If you have trouble getting up from a squat (or getting down into a squat)..or just want a perky booty

Squatting is a fundamental movement pattern….but somewhere along the line, some of us lost the ability to squat well.

This picture demonstrates what we did as toddlers and kids (Audrey is 9 and can still sit comfortable and play while she’s in this position).

 

As life took over and we landed in chairs, cars, sofas for HOURS at a time, most days of the week, our bodies changed and, for some people, squatting down (or getting back up!) become an effort.

 

If you are a woman whose life sort of took over and highjacked your body and you find it difficult to squat down or get back up here’s a little trick to get those squats stronger and a little prettier:)

 

  • Use a mini-band around your mid foot and grip the ground with your toes like they are fingers.
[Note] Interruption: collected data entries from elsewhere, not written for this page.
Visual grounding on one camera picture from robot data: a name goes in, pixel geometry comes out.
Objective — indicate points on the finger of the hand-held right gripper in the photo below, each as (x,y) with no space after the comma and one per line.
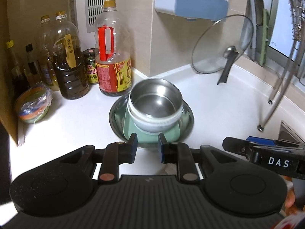
(262,140)
(236,146)

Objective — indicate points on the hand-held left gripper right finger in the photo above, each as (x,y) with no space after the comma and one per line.
(161,149)

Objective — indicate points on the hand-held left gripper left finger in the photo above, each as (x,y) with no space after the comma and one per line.
(133,148)

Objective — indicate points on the green square plate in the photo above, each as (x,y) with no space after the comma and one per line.
(147,137)

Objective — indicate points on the stainless steel plate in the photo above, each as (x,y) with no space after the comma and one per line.
(115,116)

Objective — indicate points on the stainless steel bowl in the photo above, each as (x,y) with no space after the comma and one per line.
(154,102)

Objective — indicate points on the person's right hand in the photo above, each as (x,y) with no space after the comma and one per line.
(292,201)

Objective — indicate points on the stainless steel sink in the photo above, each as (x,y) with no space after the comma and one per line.
(290,133)

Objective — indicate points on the red white cloth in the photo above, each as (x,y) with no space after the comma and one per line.
(290,223)

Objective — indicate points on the small sauce jar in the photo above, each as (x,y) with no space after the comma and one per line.
(90,69)

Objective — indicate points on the large dark oil bottle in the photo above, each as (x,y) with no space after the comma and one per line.
(71,76)

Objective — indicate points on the glass pot lid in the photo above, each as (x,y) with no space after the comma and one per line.
(221,43)

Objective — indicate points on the plastic-wrapped green bowl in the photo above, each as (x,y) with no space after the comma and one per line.
(33,105)

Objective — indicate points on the grey board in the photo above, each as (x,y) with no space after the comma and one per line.
(256,28)

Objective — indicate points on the window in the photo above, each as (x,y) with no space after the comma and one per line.
(286,28)

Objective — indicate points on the clear yellow-capped bottle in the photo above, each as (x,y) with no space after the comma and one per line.
(46,52)

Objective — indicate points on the slim black-capped bottle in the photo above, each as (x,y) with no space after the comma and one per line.
(32,66)

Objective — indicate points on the slim yellow-capped bottle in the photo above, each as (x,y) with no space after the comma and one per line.
(16,74)

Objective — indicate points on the brown wooden panel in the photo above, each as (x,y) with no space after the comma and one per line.
(7,64)

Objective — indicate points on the white perforated wall vent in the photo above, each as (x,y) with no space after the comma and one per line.
(95,4)

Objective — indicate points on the blue white wall appliance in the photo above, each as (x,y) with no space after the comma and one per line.
(195,0)

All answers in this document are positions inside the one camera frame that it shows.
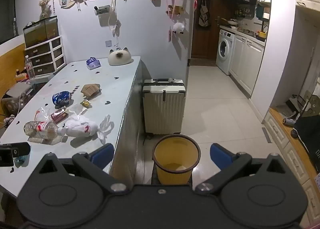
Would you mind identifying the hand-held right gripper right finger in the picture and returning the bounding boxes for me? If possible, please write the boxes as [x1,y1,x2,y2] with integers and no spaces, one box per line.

Put another mini-band around your knees.

 

  • Use a door or something else that is sturdy so you can hold on to it while you squat.

 

  • As you lower, yourself down, push your knees against the mini-band and your feet pushing into the ground.

 

  • Keep your sternum (chest) up.

 

  • When you raise up, again, don’t let your knees cave in – push against the mini-band.

 

  • Don’t let your heels come up. Being close to the door or post will help you from a “too far forward” upper body lean.

 

You’ll feel this in your glutes and quads!

 

Enjoy this one even if your squat patterns are good…adding those mini-bands can add some nice resistance.